Some of us may have heard stories of family and friends who all tested negative on at-home rapid antigen tests before a New Year's party, got together, and then came down with symptoms of COVID the next day. Or for those at workplaces with frequent testing, we may know of someone who tested negative one day and then positive the next once symptoms appeared. Both realities beg the question: Are these tests that are supposed to be giving us peace of mind in not spreading SARS-CoV-2 actually missing it when we're contagious?
The CDC in their December 27th press release stated they were shortening their recommended isolation period to 5 days because SARS-CoV-2 transmission was found to generally occur 1 to 2 days prior to onset of symptoms and 2 to 3 days after. A recent study under peer review found that FDA-approved rapid antigen tests Abbott BinaxNOW and Quidel QuickVue, however, lagged behind in detecting COVID when people were indeed positive and able to transmit the virus.
This study gathered data from 30 people in New York and San Francisco whose workplaces required they test daily for COVID with both antigen and PCR tests. PCR tests, the more sensitive test whose results take longer because they're sent to labs, allowed researchers to confirm that these people were infected with COVID before the rapid antigen tests detected it. All antigen tests took nearly two days after an initial positive PCR test before reading positive, and in 28 of the 30 cases, the level of virus detected on the initial PCR test was considered high enough to infect other people. COVID transmission was actually confirmed to have occurred in four cases before antigen tests detected the virus.
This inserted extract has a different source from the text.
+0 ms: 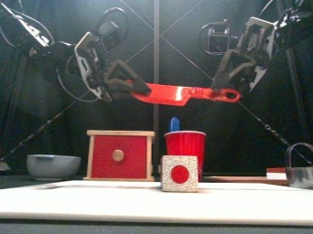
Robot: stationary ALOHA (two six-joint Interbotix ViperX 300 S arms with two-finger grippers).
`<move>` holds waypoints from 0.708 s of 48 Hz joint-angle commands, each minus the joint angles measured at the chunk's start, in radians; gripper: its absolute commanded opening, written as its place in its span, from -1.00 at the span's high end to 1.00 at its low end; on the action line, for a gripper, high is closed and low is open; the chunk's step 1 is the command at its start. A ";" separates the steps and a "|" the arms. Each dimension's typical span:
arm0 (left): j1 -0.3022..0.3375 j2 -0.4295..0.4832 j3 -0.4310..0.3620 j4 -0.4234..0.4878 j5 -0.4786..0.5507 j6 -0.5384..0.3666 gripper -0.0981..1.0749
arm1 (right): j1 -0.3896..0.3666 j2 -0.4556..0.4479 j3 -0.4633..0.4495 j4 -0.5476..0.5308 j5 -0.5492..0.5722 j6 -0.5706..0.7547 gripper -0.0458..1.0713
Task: Cut sushi roll
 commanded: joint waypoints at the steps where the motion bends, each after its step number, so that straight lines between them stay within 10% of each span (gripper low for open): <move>1: 0.002 -0.020 -0.017 -0.005 -0.006 0.003 0.12 | -0.005 -0.006 -0.025 -0.005 -0.002 0.000 -0.32; 34: -0.051 -0.021 0.017 -0.031 -0.017 0.005 0.13 | -0.014 -0.017 -0.032 -0.061 0.021 -0.006 0.19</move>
In every case, though, the rapid antigen tests did eventually detect the virus.
As Kevin Dieckhaus, Chief of Infectious Diseases at UConn Health explains, “The antigen tests really require a high level of virus in order to test positive, and sometimes it takes a couple of days for that really to hit the threshold for that test to test positive.”
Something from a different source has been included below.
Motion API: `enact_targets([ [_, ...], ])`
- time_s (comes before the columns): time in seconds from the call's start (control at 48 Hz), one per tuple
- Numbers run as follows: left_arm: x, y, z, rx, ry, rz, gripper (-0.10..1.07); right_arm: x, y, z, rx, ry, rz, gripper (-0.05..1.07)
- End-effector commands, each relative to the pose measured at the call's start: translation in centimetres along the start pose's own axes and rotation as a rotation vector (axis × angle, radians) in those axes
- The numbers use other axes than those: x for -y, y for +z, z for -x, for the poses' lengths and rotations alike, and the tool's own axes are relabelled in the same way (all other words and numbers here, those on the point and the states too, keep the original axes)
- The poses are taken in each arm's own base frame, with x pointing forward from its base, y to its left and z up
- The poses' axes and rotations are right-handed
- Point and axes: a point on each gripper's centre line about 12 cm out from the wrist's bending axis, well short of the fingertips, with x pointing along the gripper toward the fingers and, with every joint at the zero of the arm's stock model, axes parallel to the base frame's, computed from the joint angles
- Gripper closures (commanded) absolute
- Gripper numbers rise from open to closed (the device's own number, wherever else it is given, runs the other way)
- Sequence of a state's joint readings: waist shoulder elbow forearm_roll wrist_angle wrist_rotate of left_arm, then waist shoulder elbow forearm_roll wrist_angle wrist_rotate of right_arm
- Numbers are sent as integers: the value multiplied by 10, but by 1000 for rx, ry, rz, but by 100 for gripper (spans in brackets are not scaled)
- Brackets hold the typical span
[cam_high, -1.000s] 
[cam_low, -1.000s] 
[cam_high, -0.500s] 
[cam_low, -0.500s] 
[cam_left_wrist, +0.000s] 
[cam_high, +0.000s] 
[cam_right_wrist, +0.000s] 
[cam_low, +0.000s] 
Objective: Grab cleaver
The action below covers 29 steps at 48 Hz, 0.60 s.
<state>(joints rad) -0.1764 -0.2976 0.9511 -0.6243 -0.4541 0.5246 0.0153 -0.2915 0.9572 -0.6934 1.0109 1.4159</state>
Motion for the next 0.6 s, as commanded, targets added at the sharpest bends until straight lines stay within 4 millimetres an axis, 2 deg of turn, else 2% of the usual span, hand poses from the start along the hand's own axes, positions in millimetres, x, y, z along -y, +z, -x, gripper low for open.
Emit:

In a Senate Health Committee hearing, FDA Commissioner Dr. Janet Woodcock confirmed, "We do know the tests are picking up Omicron but with less sensitivity."
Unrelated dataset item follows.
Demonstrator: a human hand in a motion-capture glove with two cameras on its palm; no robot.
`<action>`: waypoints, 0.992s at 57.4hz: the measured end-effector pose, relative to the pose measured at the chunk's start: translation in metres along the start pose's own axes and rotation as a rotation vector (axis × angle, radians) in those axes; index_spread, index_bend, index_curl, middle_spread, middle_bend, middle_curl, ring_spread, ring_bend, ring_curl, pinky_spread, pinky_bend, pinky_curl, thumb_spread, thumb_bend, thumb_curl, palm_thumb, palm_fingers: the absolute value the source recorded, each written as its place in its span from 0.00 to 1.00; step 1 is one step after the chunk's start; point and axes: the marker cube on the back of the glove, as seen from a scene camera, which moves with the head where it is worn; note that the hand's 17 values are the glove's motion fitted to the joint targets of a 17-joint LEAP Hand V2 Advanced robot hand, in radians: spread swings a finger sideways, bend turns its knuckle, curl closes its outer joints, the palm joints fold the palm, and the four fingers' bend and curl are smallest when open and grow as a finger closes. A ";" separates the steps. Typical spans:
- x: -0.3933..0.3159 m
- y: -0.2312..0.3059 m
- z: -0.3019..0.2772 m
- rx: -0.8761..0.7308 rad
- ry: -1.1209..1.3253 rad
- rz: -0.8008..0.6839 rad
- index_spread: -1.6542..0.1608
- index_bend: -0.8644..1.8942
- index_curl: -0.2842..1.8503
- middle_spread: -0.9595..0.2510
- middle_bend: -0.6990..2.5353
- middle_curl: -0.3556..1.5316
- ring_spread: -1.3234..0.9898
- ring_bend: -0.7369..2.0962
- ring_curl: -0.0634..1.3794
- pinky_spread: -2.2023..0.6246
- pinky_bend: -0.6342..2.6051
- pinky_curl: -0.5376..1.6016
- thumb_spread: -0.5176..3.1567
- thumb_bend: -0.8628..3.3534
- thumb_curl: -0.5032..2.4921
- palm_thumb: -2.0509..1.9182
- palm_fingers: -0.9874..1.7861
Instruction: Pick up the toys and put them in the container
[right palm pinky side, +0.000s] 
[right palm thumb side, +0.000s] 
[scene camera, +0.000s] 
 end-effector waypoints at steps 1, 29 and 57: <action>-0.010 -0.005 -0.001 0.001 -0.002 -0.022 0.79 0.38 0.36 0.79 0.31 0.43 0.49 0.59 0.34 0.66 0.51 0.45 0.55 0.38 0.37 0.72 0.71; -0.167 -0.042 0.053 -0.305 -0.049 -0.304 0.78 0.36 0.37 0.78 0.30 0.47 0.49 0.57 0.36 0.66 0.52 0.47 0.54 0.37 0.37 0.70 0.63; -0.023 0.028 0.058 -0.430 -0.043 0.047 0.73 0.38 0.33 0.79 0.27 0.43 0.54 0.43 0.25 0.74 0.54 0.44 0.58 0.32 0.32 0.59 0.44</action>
These antigen tests use nasal swabs to try and detect the virus. Omicron, however, is suspected to appear in the throat before the nose, leading people to wonder if throat swabs for antigen tests may be better at detecting the virus. Despite the UK's National Health Service and the Israeli Health Ministry recommending swabbing the nose and throat for increasing antigen test sensitivity, the FDA continues to discourage it. Their reasons – gagging and difficulty getting a good sample. Melissa Miller, chair of the American Society for Microbiology's clinical and public health microbiology committee, adds that food and drink residue in the throat could potentially cause a false positive test.
So with Omicron, whether symptomatic or not, your negative at-home COVID test doesn't necessarily mean you're not infected and contagious. It may take more than a day since symptoms started and multiple tests before one reads positive.